La difesa di Stasi: «Siamo tranquillissimi»
Una questione «già ampiamente chiarita» dice l’avvocata Giada Bocellari, uno dei legali di Alberto Stasi. Chiarita tanto dal carcere di Bollate, quanto dal Tribunale di Sorveglianza: «Quindi siamo tranquillissimi anche perché, se mai avesse violato qualche prescrizione, avrebbero dovuto revocargli il lavoro esterno e non negargli la semilibertà». La difesa di Stasi spiega che se, come ritiene la Procura generale, Stasi ha violato una prescrizione, non chiedendo l’autorizzazione per quell’intervista andata in onda il 30 marzo su Le Iene, i giudici avrebbero dovuto semmai revocargli il lavoro esterno, anche perché la semilibertà non era stata ancora concessa.
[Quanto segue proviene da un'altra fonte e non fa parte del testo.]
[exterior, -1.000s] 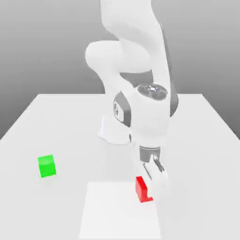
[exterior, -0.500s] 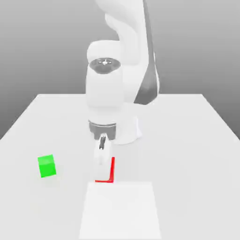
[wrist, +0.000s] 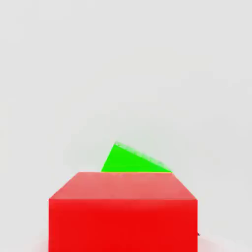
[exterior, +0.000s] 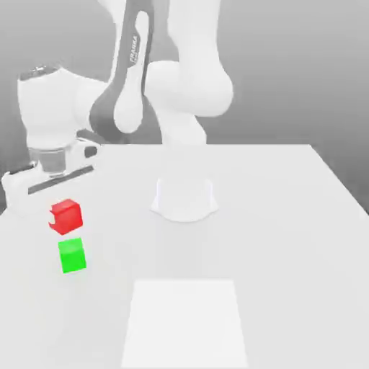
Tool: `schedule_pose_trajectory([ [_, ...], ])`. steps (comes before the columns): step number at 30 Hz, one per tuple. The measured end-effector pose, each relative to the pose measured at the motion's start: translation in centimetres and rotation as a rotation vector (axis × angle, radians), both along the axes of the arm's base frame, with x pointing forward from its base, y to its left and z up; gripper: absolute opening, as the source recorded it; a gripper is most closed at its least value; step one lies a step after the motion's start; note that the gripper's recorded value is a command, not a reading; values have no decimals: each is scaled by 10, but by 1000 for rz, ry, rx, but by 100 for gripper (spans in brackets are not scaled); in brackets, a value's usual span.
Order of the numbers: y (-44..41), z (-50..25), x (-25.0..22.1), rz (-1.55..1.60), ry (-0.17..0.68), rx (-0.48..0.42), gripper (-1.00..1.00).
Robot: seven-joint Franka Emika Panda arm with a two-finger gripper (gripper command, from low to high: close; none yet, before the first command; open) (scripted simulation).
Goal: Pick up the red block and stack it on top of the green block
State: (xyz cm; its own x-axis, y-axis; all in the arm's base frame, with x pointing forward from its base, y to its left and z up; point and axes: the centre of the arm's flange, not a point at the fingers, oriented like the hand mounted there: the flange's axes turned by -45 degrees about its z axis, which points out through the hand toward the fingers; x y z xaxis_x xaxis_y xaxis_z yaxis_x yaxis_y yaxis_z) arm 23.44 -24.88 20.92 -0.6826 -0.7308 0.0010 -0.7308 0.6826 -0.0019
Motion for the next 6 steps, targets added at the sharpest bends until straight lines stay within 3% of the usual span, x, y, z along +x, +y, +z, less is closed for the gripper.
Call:
schedule_pose_trajectory([
  [2,0,-18,-1,-1,0,0,-100],
  [3,1,-25,-1,-1,0,0,100],
  [6,1,-25,-1,0,0,0,100],
])
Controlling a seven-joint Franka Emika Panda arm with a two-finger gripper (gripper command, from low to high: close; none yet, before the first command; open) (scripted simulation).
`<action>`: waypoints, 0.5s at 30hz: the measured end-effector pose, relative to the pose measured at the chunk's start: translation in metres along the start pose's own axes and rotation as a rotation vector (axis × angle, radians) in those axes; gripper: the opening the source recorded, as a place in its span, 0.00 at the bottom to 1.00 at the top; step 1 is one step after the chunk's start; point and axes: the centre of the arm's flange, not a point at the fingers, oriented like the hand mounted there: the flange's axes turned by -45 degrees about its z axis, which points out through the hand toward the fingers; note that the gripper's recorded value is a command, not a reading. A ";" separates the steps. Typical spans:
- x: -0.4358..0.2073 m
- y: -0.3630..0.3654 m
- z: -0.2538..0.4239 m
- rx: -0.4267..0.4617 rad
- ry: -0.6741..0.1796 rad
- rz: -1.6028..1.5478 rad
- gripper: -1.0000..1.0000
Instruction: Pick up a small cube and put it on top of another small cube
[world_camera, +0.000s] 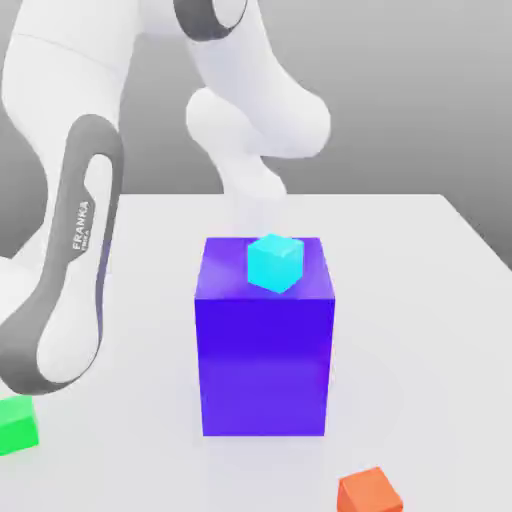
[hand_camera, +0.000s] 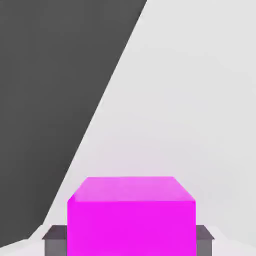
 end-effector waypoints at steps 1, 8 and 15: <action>0.000 0.000 0.007 -0.001 0.000 0.001 0.00; -0.006 0.022 -0.065 0.004 -0.004 0.069 0.00; -0.041 0.099 -0.102 0.003 -0.003 0.317 0.00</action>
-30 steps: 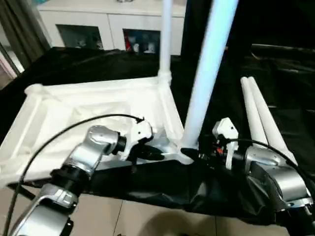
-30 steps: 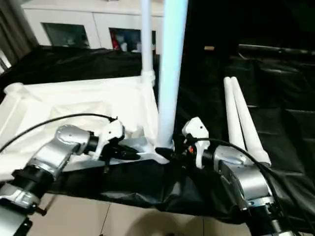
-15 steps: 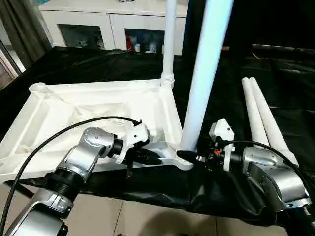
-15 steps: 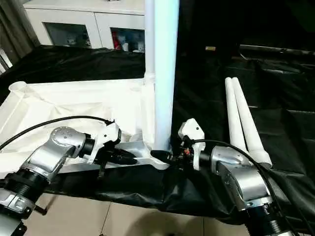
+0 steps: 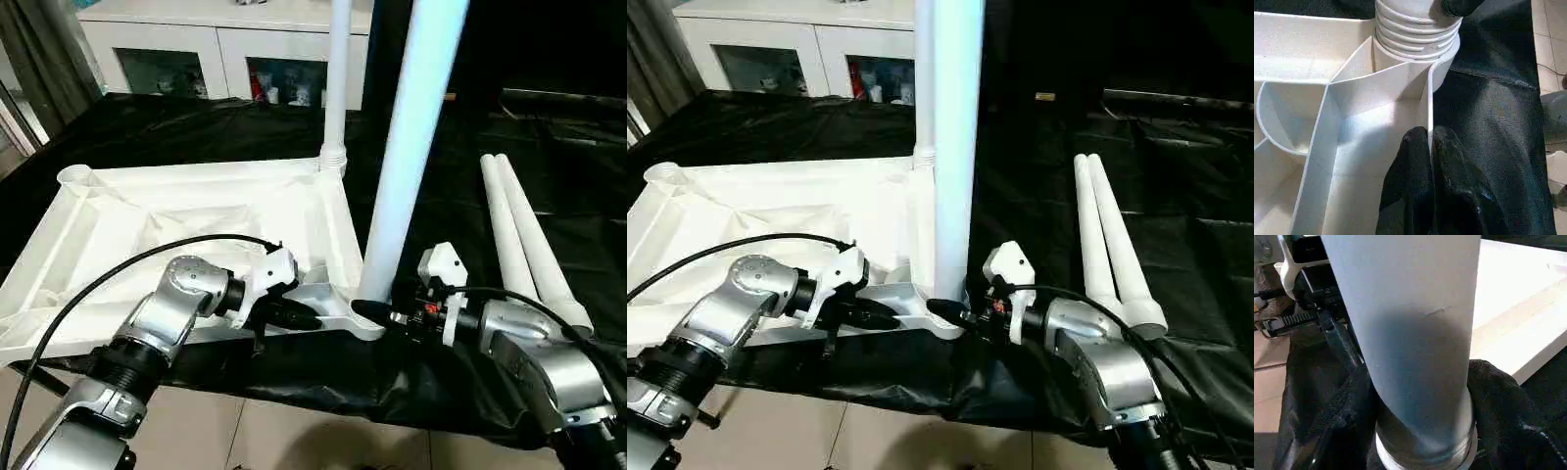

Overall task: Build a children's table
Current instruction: Rotate leg to tighten

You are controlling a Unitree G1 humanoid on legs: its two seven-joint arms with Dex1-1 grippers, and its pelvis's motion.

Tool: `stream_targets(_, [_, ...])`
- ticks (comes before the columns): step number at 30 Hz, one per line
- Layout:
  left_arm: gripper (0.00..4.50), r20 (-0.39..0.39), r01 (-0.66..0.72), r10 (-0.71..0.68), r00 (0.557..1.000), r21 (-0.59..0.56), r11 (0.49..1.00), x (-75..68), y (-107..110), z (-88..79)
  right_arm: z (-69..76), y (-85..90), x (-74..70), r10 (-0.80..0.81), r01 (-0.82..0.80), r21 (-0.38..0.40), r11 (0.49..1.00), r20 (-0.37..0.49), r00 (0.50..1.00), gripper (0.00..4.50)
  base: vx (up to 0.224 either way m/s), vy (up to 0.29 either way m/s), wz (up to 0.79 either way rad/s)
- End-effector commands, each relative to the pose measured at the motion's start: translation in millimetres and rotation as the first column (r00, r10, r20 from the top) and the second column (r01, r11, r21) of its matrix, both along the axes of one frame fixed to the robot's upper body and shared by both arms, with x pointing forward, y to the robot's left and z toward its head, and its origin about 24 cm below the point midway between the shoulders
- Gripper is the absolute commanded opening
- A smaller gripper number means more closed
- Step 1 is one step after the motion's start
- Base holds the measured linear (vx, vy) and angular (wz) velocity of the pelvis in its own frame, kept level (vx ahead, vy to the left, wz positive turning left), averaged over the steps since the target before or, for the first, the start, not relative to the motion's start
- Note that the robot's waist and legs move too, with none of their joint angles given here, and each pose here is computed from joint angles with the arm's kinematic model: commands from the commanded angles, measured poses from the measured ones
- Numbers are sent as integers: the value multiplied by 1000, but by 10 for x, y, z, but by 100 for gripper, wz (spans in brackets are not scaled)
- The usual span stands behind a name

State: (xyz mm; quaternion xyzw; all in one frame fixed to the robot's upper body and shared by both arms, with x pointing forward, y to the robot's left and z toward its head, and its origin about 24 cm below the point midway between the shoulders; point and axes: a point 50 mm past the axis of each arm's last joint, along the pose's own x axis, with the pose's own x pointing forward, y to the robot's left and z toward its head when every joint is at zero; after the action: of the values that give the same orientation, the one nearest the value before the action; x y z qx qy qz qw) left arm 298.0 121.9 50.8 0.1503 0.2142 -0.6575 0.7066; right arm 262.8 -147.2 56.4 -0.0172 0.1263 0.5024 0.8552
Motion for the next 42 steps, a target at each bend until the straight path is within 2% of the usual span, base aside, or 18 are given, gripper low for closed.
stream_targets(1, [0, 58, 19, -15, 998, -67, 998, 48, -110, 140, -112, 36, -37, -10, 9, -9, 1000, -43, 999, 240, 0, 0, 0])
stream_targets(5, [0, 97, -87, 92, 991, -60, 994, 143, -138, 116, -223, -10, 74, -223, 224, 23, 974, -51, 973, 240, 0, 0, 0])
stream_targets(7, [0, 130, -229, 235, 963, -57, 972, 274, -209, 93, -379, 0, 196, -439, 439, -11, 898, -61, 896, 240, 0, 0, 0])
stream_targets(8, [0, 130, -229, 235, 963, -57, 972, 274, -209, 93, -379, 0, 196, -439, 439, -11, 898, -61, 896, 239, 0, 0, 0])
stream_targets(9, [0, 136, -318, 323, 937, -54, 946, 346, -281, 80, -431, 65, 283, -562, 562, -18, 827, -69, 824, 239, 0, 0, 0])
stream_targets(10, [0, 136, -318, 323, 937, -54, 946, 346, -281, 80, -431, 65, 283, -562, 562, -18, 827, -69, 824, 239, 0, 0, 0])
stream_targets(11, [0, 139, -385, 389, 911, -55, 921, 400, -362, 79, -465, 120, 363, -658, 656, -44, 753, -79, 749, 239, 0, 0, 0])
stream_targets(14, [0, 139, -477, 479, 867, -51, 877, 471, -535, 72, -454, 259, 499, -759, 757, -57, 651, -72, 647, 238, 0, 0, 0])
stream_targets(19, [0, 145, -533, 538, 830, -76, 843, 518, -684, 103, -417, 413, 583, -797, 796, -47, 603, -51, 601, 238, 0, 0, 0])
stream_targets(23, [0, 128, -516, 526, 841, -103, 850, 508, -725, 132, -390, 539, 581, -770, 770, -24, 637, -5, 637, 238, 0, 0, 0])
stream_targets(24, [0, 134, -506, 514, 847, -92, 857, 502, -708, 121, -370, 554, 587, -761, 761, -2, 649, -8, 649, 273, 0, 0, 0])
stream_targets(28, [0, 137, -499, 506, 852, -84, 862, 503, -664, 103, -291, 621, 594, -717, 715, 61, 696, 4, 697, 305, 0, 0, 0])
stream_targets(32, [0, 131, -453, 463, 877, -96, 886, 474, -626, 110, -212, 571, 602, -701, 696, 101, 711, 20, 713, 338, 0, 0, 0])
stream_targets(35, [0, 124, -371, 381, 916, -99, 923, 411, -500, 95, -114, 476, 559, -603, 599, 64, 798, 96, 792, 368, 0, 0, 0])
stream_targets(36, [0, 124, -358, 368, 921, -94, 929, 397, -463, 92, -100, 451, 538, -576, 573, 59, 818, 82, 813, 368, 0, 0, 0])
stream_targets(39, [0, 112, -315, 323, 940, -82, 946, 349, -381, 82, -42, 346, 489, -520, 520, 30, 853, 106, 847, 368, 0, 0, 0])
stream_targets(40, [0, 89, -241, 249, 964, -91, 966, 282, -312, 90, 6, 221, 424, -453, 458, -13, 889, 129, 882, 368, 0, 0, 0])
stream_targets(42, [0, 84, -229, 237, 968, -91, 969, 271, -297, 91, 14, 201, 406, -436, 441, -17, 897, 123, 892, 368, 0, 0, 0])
Alla base del ricorso, spiega l’avvocata Bocellari «vi è anche un problema di norme di riferimento nel ricorso presentato dalla Procura Generale, che evidentemente ha ritenuto di perseguire la linea già paventata in udienza l’aprile scorso». Il ricorso è stato presentato circa un mese fa, anche se la notizia è emersa solo oggi. I giudici di Milano avevano fatto presente che «non si sono rilevate infrazioni alle prescrizioni”. Stasi non aveva “alcun divieto espresso di avere rapporti con i giornalisti» durante il permesso premio. E a «prescindere da ogni diversa valutazione circa la possibilità (…) di intrattenere rapporti con la stampa, considerato il tenore pacato dell’intervista», per i giudici, «tale comportamento, se valutato nel contesto di un percorso carcerario connotato dal rigoroso e costante rispetto delle regole, anche nel corso dei benefici penitenziari concessi (grazie ai quali già usufruisce di considerevoli spazi di libertà)» non è «idoneo ad inficiare gli esiti» positivi dell’iter di Stasi.